**What you will do**. Which lines in the data below contain the word "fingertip"? Pull each of them out.

**Recorded information**.
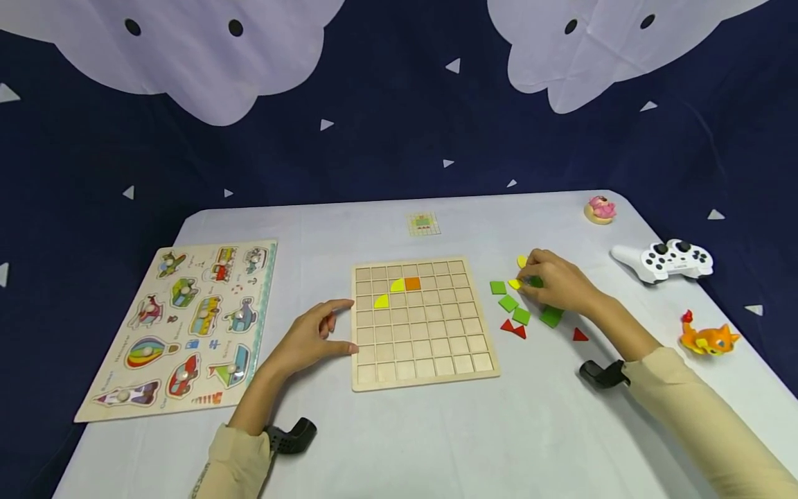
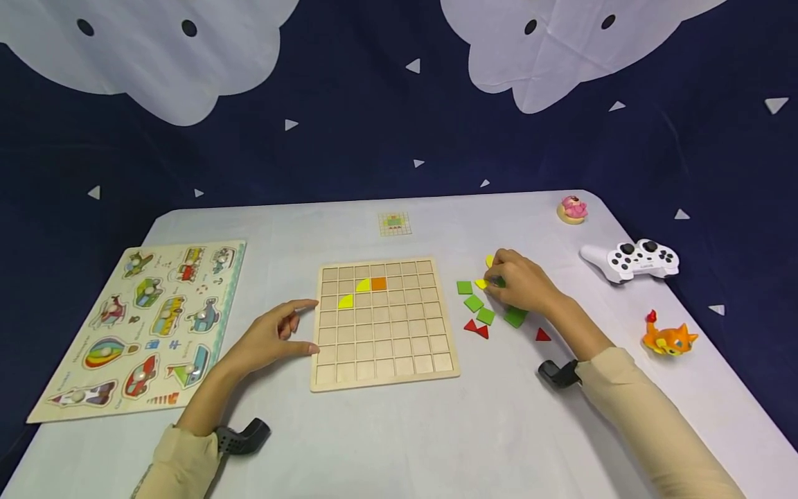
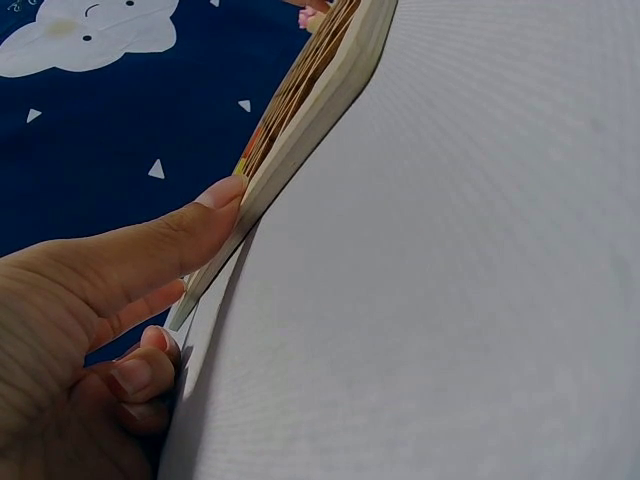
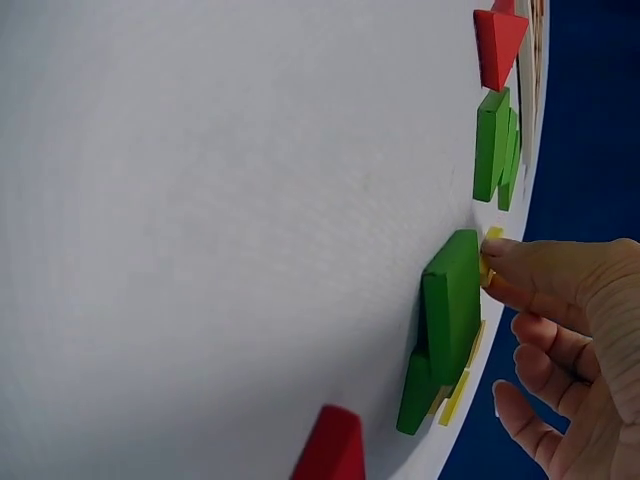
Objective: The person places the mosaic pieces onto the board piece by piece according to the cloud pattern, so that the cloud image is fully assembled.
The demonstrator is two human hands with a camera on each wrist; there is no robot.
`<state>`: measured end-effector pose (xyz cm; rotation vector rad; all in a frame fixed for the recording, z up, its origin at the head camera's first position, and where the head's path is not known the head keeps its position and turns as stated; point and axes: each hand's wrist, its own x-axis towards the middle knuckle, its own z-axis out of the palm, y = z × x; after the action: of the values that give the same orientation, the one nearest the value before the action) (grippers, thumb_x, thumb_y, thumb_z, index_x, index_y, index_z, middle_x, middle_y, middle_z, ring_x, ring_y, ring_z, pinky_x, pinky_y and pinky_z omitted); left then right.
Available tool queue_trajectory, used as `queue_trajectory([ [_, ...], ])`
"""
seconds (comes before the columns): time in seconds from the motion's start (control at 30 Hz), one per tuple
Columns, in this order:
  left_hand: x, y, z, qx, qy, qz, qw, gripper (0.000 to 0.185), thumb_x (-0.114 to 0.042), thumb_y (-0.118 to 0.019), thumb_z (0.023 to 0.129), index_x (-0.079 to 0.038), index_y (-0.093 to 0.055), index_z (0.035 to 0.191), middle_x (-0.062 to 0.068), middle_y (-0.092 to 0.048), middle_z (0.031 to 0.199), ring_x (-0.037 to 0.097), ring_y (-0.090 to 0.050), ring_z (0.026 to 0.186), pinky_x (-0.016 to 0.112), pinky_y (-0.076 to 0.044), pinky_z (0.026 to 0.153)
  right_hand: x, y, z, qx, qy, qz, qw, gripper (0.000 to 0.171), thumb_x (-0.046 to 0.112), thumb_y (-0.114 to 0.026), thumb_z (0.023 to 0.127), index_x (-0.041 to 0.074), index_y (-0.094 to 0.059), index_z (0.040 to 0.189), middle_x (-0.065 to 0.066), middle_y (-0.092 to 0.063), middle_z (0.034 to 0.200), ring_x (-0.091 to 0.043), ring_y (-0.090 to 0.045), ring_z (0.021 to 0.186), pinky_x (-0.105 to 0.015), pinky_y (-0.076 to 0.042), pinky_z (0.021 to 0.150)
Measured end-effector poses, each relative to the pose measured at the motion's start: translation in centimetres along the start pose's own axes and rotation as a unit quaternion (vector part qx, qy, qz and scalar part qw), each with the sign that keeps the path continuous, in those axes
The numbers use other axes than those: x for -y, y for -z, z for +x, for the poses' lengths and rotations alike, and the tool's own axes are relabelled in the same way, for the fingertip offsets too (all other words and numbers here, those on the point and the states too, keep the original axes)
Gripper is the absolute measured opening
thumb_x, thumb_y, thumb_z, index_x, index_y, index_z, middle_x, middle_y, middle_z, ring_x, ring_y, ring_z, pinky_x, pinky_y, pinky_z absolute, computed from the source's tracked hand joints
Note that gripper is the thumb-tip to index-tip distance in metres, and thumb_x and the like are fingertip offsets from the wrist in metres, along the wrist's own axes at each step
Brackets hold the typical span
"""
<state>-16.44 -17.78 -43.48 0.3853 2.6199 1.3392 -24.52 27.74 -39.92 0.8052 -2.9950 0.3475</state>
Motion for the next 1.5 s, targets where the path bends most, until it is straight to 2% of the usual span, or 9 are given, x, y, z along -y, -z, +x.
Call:
queue_trajectory([
  [0.3, 0.0, 0.2, 0.0, 0.005, -0.005, -0.005, 1.0, 0.079, -0.021, -0.089, 0.072, -0.007, -0.053, 0.141, 0.003, -0.043, 0.086, 0.017, -0.039, 0.075, 0.029, -0.034, 0.069, 0.2, 0.0, 0.4, -0.005, -0.008, 0.0, 1.0, 0.024, 0.019, -0.08, 0.079, 0.001, -0.075, 0.095, -0.006, -0.053, 0.094, -0.021, -0.05, 0.084, -0.04, -0.046, 0.074],
  [0.57, 0.1, 0.1, -0.1, 0.006, -0.003, -0.013, 0.9999, 0.079, -0.021, -0.089, 0.072, -0.008, -0.053, 0.141, 0.004, -0.043, 0.086, 0.017, -0.039, 0.074, 0.029, -0.034, 0.069, 1.6, 0.1, 1.2, -0.043, 0.006, 0.011, 0.999, 0.022, 0.02, -0.08, 0.076, 0.005, -0.074, 0.09, -0.005, -0.056, 0.094, -0.02, -0.052, 0.083, -0.038, -0.046, 0.071],
  [0.73, 0.0, 0.1, -0.1, 0.006, 0.0, -0.013, 0.9999, 0.079, -0.021, -0.089, 0.072, -0.008, -0.053, 0.141, 0.004, -0.043, 0.086, 0.017, -0.039, 0.075, 0.029, -0.034, 0.07, 3.7, -0.3, 2.2, -0.04, 0.026, 0.033, 0.998, 0.022, 0.02, -0.081, 0.076, 0.005, -0.075, 0.091, -0.005, -0.057, 0.094, -0.02, -0.054, 0.085, -0.038, -0.047, 0.073],
  [0.97, -0.3, 0.1, -0.1, 0.002, 0.005, -0.008, 0.9999, 0.08, -0.019, -0.09, 0.071, -0.008, -0.053, 0.142, 0.004, -0.044, 0.086, 0.017, -0.039, 0.075, 0.029, -0.034, 0.069, 7.4, -1.2, 3.7, -0.031, 0.08, 0.037, 0.996, 0.021, 0.022, -0.081, 0.077, 0.006, -0.075, 0.089, -0.004, -0.056, 0.093, -0.018, -0.052, 0.082, -0.034, -0.046, 0.07],
  [1.17, -0.2, 0.1, 0.0, 0.002, 0.008, -0.006, 1.0, 0.08, -0.02, -0.09, 0.071, -0.008, -0.053, 0.141, 0.004, -0.044, 0.086, 0.017, -0.04, 0.075, 0.03, -0.035, 0.068, 10.3, -2.2, 4.9, -0.039, 0.125, 0.041, 0.991, 0.019, 0.024, -0.081, 0.077, 0.008, -0.074, 0.086, -0.003, -0.056, 0.093, -0.016, -0.05, 0.08, -0.033, -0.046, 0.071],
  [1.5, -0.3, 0.1, -0.1, 0.0, 0.011, -0.014, 0.9998, 0.08, -0.019, -0.09, 0.071, -0.008, -0.053, 0.141, 0.004, -0.044, 0.086, 0.017, -0.04, 0.076, 0.03, -0.035, 0.069, 14.4, -3.1, 5.9, -0.018, 0.156, 0.045, 0.987, 0.018, 0.027, -0.079, 0.078, 0.011, -0.074, 0.085, -0.001, -0.055, 0.093, -0.015, -0.049, 0.081, -0.033, -0.044, 0.075],
])
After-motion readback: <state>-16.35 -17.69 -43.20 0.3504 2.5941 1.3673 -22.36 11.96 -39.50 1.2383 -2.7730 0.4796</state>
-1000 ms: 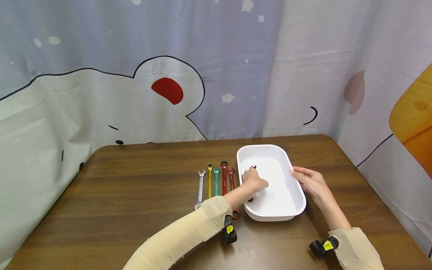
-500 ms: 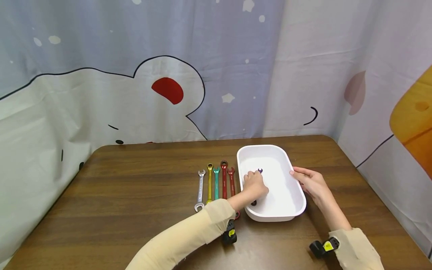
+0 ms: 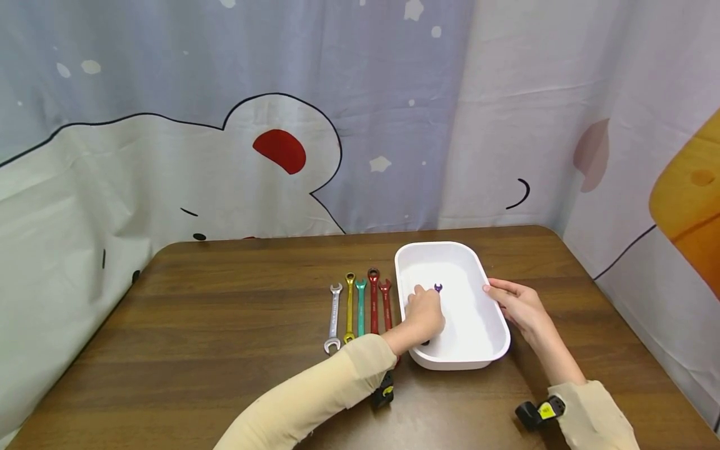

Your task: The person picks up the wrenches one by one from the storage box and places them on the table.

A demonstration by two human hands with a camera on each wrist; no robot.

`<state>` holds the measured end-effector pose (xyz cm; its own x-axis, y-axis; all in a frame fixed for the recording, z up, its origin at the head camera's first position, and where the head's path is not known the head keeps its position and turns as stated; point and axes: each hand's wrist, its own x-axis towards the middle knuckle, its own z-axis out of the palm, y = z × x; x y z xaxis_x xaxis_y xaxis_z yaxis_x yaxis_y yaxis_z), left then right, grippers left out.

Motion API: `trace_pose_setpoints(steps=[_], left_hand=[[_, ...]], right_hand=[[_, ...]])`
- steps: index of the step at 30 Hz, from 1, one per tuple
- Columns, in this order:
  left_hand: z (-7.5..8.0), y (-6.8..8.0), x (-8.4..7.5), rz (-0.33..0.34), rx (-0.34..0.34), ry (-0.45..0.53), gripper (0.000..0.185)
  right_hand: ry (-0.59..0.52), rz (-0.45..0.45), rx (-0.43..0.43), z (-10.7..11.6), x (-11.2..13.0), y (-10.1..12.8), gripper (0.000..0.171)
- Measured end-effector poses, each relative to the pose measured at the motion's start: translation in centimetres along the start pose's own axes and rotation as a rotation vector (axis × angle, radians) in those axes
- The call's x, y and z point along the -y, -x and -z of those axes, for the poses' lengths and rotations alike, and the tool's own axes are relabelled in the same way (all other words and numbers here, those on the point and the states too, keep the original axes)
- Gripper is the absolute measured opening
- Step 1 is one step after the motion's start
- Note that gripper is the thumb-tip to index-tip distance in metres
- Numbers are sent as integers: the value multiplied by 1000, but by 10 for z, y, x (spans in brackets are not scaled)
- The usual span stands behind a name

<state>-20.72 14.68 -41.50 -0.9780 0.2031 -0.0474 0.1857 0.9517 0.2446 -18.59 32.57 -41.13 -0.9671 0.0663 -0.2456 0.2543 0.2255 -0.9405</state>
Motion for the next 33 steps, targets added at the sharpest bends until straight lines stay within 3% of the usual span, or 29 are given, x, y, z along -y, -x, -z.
trace_pose_setpoints(steps=[14, 25, 33], left_hand=[[-3, 0, 0, -32, -33, 12, 13], [0, -1, 6, -20, -19, 182, 8], [1, -1, 4, -19, -8, 159, 10]], right_hand=[[-22, 4, 3, 0, 0, 1, 41], [-10, -6, 0, -2, 2, 0, 58], [-26, -7, 6, -1, 1, -1, 57]])
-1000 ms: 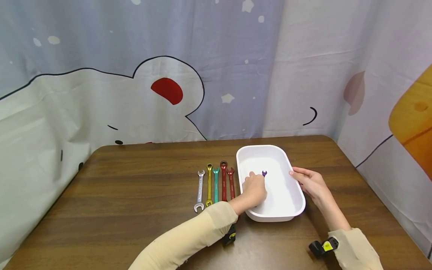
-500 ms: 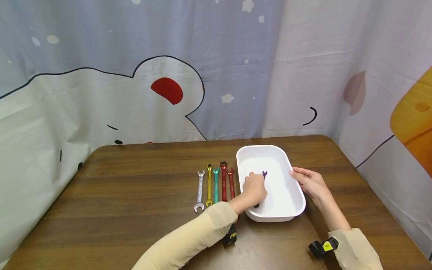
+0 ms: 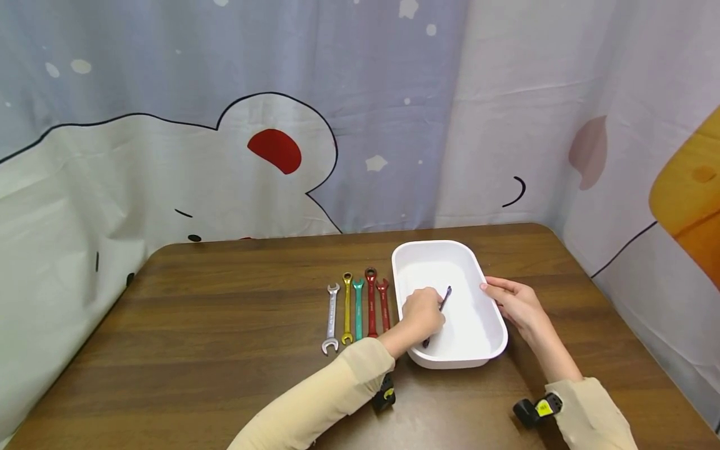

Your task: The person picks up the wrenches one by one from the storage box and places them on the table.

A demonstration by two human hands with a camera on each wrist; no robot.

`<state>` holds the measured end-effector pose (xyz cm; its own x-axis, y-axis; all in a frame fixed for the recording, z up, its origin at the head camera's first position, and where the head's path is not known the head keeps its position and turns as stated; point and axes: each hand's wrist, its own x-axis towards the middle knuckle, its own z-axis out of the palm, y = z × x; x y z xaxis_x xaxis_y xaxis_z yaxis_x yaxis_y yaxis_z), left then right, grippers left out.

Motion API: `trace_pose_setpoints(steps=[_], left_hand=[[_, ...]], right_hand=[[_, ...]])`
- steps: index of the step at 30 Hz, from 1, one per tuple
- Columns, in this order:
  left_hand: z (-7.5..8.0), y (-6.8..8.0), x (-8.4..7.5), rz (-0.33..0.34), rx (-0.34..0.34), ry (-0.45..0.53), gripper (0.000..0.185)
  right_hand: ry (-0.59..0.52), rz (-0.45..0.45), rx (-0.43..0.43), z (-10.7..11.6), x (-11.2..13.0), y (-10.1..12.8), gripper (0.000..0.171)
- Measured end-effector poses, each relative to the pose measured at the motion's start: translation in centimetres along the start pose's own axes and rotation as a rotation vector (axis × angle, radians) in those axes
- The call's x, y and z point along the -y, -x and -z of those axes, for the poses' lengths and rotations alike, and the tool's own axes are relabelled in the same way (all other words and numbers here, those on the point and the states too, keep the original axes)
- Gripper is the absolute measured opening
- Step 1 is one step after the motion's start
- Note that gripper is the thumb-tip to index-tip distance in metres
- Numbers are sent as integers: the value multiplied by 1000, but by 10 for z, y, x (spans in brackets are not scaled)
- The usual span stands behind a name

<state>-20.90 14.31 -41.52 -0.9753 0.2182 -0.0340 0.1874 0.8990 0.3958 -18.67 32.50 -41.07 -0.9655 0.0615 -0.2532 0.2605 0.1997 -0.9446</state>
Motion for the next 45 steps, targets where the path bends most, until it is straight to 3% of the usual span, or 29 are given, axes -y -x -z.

**Exercise result**.
The numbers use other axes than those: x for -y, y for -z, z for +x, for the poses' lengths and rotations alike, and the tool's own axes are relabelled in the same way, for the fingertip offsets too (all other words and numbers here, those on the point and the states too, keep the original axes)
Note that gripper is the thumb-tip to index-tip distance in metres, and thumb_x and the like are fingertip offsets from the wrist in metres, along the wrist's own axes at each step

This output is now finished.